Re: CephFS FAILED assert(dn->get_linkage()->is_null())

John Spray <jspray@xxxxxxxxxx> · Mon, 12 Dec 2016 12:17:33 +0000

On Sat, Dec 10, 2016 at 1:50 PM, Sean Redmond <sean.redmond1@xxxxxxxxx> wrote:
> Hi Goncarlo,
>
> With the output from "ceph tell mds.0 damage ls" we tracked the inodes of
> two damaged directories using 'find /mnt/ceph/ -inum $inode', after
> reviewing the paths involved we confirmed a backup was availble for this
> data so we ran "ceph tell mds.0 damage rm $inode" on the two inodes.

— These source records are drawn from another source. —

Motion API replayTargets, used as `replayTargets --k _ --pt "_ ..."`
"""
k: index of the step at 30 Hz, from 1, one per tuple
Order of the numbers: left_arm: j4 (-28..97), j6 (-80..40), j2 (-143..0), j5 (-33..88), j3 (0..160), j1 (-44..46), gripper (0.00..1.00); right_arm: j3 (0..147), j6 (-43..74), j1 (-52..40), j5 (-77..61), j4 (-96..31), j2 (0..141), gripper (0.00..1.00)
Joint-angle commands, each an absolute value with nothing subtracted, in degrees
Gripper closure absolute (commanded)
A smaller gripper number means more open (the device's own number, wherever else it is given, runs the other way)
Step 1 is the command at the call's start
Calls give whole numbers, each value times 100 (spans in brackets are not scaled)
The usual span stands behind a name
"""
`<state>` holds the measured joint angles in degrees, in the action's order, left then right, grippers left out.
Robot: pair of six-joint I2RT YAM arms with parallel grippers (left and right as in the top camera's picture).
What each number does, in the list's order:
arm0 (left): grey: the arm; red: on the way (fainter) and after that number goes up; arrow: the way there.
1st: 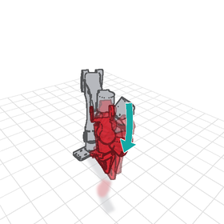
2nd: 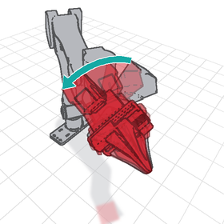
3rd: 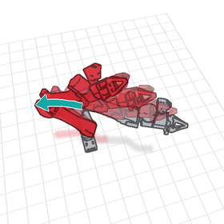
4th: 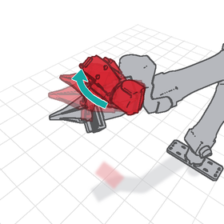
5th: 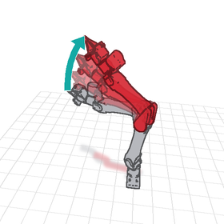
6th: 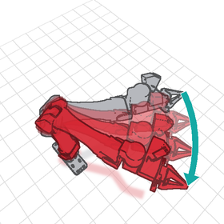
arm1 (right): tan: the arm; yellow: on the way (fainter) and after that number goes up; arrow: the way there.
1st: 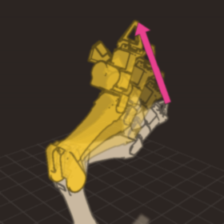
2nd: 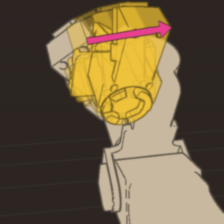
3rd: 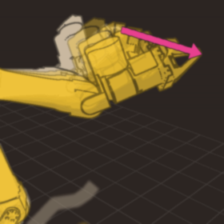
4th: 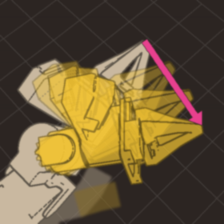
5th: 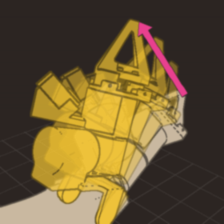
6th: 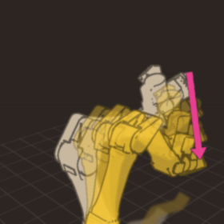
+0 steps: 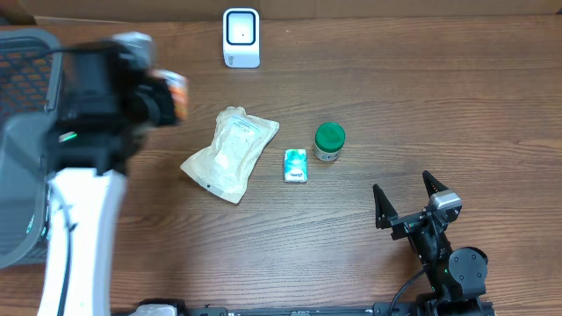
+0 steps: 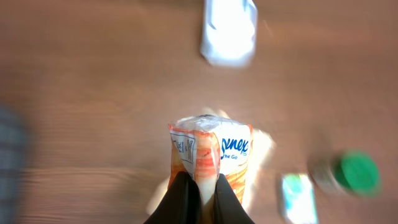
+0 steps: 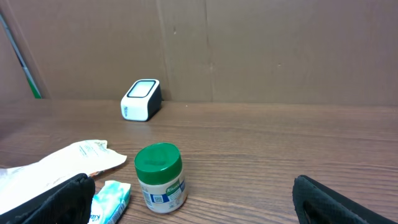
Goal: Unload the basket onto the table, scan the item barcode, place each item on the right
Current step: 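Grasp the orange Kleenex tissue pack in the basket with the left gripper, then carry the orange Kleenex pack over and place it beside the teal pack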
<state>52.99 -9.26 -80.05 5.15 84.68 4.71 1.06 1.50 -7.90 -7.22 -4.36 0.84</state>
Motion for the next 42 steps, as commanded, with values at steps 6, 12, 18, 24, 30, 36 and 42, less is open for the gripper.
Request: replayTargets --k 6,12,18,24,30,36,42 --pt "4910 -1813 -8993 709 7590 1992 96 47 143 -766 -718 -412 16 0" --pt "4637 -2480 -9756 792 7546 2331 96 47 143 -766 -718 -412 16 0" --pt "4346 -2554 -10269 1212 7548 2443 96 47 143 -766 -718 -412 16 0" --pt "4344 -2751 -10560 1264 7546 2443 96 47 143 -766 -718 -412 16 0" --pt "4338 -2744 -10573 1319 7548 2425 5 47 143 -766 -718 -412 16 0" --pt "4414 -2517 -10394 1540 7872 2309 9 47 143 -766 -718 -412 16 0" --pt "5266 -1966 -9854 1483 9098 2053 13 47 143 -766 -718 -412 16 0"
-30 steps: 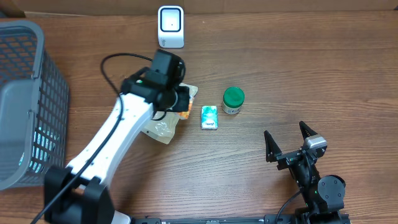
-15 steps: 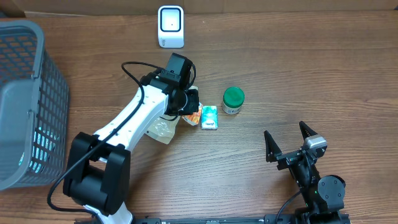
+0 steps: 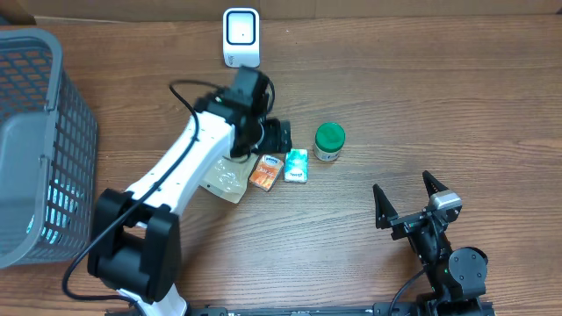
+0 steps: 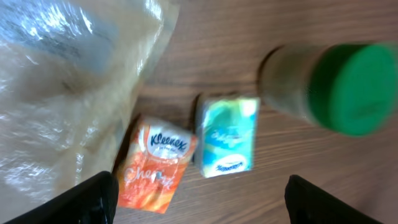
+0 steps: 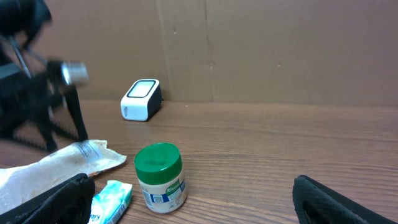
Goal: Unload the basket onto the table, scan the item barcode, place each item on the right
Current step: 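Carry the orange Kleenex pack over and place it beside the teal pack, then return the left gripper into the basket toward the green wipes pack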
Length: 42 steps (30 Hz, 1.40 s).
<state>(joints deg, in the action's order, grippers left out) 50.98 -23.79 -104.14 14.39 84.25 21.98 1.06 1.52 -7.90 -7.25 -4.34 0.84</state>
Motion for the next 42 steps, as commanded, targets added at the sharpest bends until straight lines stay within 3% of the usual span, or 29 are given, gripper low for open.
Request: replayTargets --k 1,7,12,19,23,29,34,42 --pt "5450 -1885 -9756 1422 9330 1997 12 47 143 -766 -718 -412 19 0" --pt "6687 -1481 -9146 749 10615 1203 8 47 143 -766 -718 -412 16 0" --pt "7295 -1387 -8512 510 11000 -209 7 47 143 -766 -718 -412 16 0" --pt "7459 -1313 -8184 554 10914 -2834 5 47 143 -766 -718 -412 16 0" --pt "6753 -1619 -8333 777 10224 -3826 7 47 143 -766 -718 -412 16 0" --pt "6263 -1559 -8973 513 9288 -4473 8 47 143 -766 -718 -412 19 0" --pt "5994 -1022 -9642 497 9013 -4696 3 47 143 -766 -718 -412 19 0" --pt "5843 307 -10689 489 9013 -4722 5 47 143 -766 -718 -412 16 0"
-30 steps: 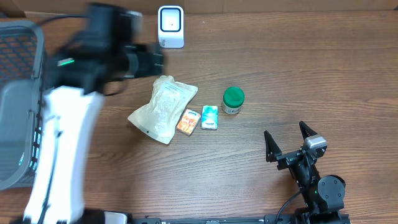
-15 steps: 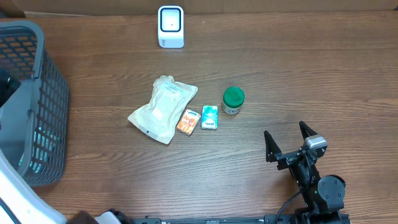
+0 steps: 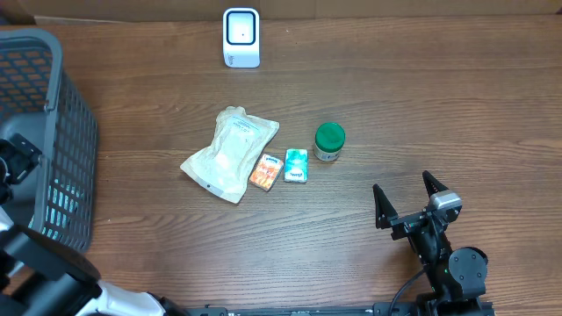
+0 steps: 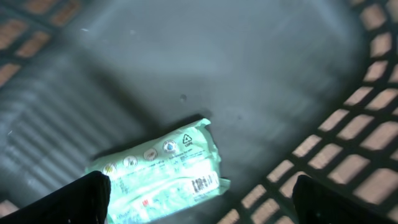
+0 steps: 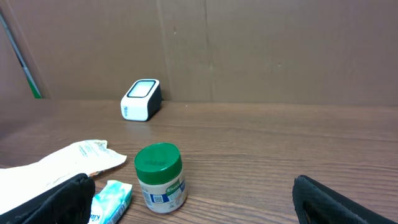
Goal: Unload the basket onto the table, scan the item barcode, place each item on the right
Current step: 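Return the left gripper into the basket toward the green wipes pack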
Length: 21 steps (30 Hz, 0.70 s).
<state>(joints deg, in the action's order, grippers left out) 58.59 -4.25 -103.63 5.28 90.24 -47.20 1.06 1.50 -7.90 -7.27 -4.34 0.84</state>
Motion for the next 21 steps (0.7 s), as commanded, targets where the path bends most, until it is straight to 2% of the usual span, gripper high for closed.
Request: replayTargets --k 1,6,15,21 --pt "5850 436 -10827 486 9013 -4722 6 47 143 -766 -718 -412 16 0" --pt "5909 510 -11378 8 9011 -4735 7 47 143 -766 -718 -412 16 0" --pt "5730 792 -12060 -1 9011 -4722 9 47 143 -766 -718 -412 16 0" --pt "5741 788 -12307 -1 9008 -4722 24 47 143 -766 -718 -412 19 0"
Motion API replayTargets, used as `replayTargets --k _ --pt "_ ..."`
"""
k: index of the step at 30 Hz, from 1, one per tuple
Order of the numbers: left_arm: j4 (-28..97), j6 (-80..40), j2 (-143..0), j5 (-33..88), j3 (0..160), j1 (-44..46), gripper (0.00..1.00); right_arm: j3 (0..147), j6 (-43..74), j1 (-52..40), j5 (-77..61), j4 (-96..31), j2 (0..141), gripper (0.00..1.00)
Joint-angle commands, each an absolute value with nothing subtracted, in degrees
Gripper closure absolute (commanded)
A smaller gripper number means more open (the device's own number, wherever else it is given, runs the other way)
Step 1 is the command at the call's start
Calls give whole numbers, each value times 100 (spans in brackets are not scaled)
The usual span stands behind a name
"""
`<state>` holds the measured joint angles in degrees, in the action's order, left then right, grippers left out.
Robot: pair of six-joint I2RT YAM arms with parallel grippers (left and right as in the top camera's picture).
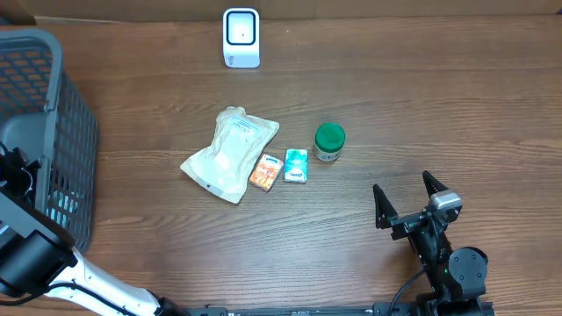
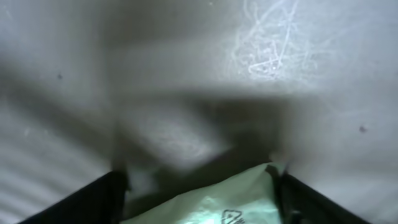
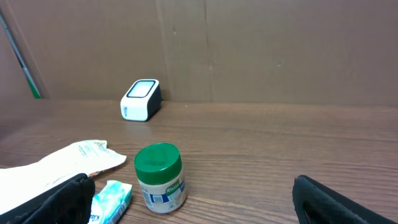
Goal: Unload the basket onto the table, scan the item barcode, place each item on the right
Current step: 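Return the left gripper into the basket toward the green wipes pack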
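A pale green plastic pack (image 2: 214, 202) lies on the grey basket floor (image 2: 186, 74), filling the bottom of the left wrist view. My left gripper (image 2: 199, 186) is open just above it, one dark finger on each side of the pack's end. The white scanner (image 1: 241, 37) stands at the table's far edge and also shows in the right wrist view (image 3: 141, 99). My right gripper (image 1: 406, 204) rests open near the front right edge with nothing between its fingers.
The grey mesh basket (image 1: 53, 114) takes up the table's left end. Mid-table lie a pale pouch (image 1: 230, 154), an orange Kleenex pack (image 1: 265, 171), a teal tissue pack (image 1: 296, 165) and a green-lidded jar (image 1: 329, 140).
My left gripper is now much lower in the basket. The green pack was seen whole from above; now only its end shows, between the open fingers. The table items and right arm are unchanged.
My left gripper first held the orange Kleenex pack up over the table's left part. Then the pack lay beside the teal one and the gripper was open above it. Later the gripper was over the basket floor above a green pack, and now it is close down on that pack.
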<state>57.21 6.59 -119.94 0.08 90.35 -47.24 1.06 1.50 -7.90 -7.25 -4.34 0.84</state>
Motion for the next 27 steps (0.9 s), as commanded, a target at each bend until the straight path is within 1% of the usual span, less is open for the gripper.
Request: replayTargets --k 1,3,4,5,7,8,9,15,23,27 --pt "5765 768 -12335 -1 9008 -4722 27 47 143 -766 -718 -412 16 0" --pt "5798 768 -12383 -1 9008 -4722 38 47 143 -766 -718 -412 16 0" --pt "5802 768 -12401 -1 9008 -4722 44 47 143 -766 -718 -412 16 0" --pt "5806 770 -12405 -3 9008 -4722 55 47 143 -766 -718 -412 16 0" --pt "5828 773 -12401 -5 9011 -4720 83 47 143 -766 -718 -412 16 0" --pt "5850 773 -12401 -32 9011 -4722 94 47 143 -766 -718 -412 16 0" --pt "5872 770 -12401 -62 9013 -4722 96 47 143 -766 -718 -412 16 0" --pt "6204 735 -12394 -69 9308 -4724 96 47 143 -766 -718 -412 19 0" --pt "7312 -5 -12394 -106 11135 -4722 96 47 143 -766 -718 -412 16 0" --pt "7743 -193 -12394 -56 12044 -4711 96 47 143 -766 -718 -412 16 0"
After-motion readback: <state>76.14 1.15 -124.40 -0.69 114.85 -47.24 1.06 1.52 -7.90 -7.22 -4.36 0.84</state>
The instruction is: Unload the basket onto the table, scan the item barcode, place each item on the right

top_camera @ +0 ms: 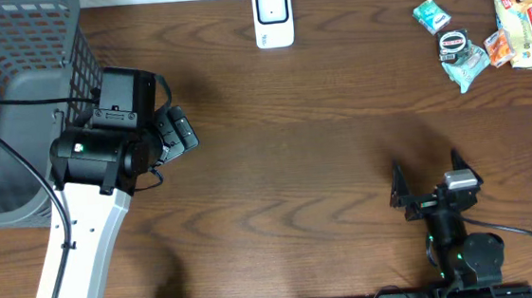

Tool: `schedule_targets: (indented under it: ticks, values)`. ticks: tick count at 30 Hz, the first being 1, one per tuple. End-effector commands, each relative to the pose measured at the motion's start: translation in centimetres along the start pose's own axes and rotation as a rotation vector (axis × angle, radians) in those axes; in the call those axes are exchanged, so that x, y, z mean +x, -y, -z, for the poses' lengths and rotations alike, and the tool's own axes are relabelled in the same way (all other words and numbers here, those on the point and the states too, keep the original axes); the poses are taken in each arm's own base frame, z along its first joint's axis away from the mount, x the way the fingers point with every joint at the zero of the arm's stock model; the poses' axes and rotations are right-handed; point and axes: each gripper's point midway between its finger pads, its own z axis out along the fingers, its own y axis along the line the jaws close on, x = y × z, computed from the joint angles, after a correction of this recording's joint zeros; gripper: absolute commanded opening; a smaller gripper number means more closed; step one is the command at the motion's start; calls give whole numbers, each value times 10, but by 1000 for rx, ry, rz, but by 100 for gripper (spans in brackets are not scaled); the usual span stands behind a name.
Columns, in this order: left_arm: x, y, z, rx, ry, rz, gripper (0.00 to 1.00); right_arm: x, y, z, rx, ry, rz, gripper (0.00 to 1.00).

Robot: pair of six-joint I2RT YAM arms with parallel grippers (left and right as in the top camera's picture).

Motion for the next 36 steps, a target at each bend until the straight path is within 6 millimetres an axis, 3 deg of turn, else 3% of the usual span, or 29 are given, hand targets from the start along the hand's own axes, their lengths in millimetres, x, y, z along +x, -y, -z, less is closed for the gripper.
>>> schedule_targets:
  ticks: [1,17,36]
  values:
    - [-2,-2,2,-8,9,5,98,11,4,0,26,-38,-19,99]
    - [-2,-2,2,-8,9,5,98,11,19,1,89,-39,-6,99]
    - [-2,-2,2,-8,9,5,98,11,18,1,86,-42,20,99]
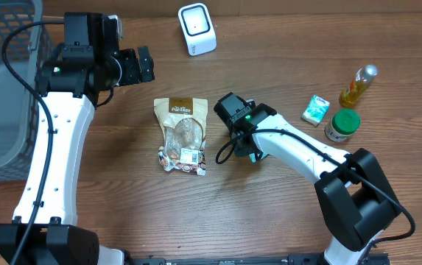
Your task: Scan the item barcode
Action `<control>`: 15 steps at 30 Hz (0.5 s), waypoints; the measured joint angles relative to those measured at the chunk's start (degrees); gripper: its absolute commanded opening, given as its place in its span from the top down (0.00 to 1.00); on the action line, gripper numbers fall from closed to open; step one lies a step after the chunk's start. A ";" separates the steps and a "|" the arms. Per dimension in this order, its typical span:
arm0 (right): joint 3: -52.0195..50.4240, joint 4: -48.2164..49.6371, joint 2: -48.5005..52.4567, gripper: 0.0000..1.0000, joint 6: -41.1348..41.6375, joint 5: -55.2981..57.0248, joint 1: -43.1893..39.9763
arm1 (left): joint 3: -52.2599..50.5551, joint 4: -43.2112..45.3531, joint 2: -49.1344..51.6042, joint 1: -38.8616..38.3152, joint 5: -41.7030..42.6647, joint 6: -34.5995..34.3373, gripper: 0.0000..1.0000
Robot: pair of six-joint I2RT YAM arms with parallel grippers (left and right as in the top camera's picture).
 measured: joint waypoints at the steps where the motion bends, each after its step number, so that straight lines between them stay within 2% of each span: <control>1: -0.09 0.26 0.00 0.58 0.02 0.00 0.00 | 0.00 0.00 0.00 0.00 0.00 0.00 0.00; 7: -2.14 2.40 0.00 0.62 -0.04 -0.07 0.00 | 0.00 0.00 0.00 0.00 0.00 0.00 0.00; 12: -5.31 5.20 0.00 0.75 -0.70 -0.35 0.00 | 0.00 0.00 0.00 0.02 0.00 0.00 0.01; 15: -5.99 6.58 -0.15 0.78 -0.70 -0.24 0.02 | 0.00 0.00 0.00 0.00 0.00 0.00 0.00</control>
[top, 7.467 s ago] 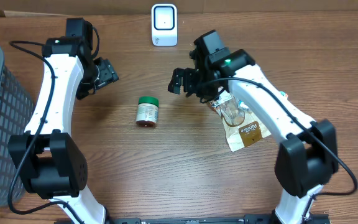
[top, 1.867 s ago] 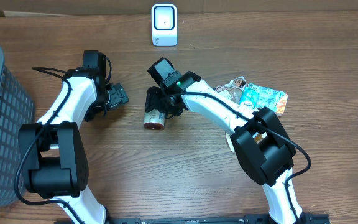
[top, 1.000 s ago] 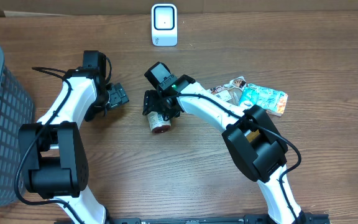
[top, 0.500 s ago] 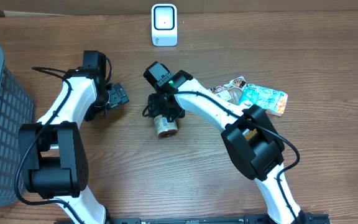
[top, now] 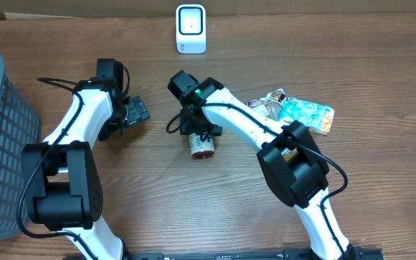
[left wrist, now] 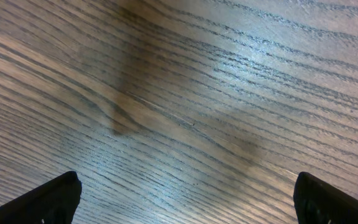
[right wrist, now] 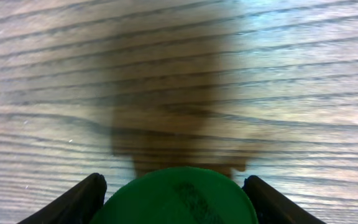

We then
> marked the mds as repaired "ceph mds repaired 0".

You're going to see the damage pop back up again just as soon as you
touch the file in question.  "damage rm" doesn't fix anything, it just
removes the record of damage (i.e. it's how you tell the MDS "I fixed
this for you").

"mds repaired" is for when a rank is entirely offline due to
catastrophic damage (i.e. something too bad for the damage table to
report nicely from a live MDS) -- it will presumably have been a no-op
for you.

Can you say exactly what operations you have done and exactly what
damage is being reported?

How did you conclude that your journal was corrupt?

John

P.S. I went quiet at the end of last week because I was out of the
office, it's not that I don't care :-)
P.P.S. Any chance you guys could use your work mail addresses?  It's
not always obvious that a series of different people posting from
@gmail.com addresses are working on the same system.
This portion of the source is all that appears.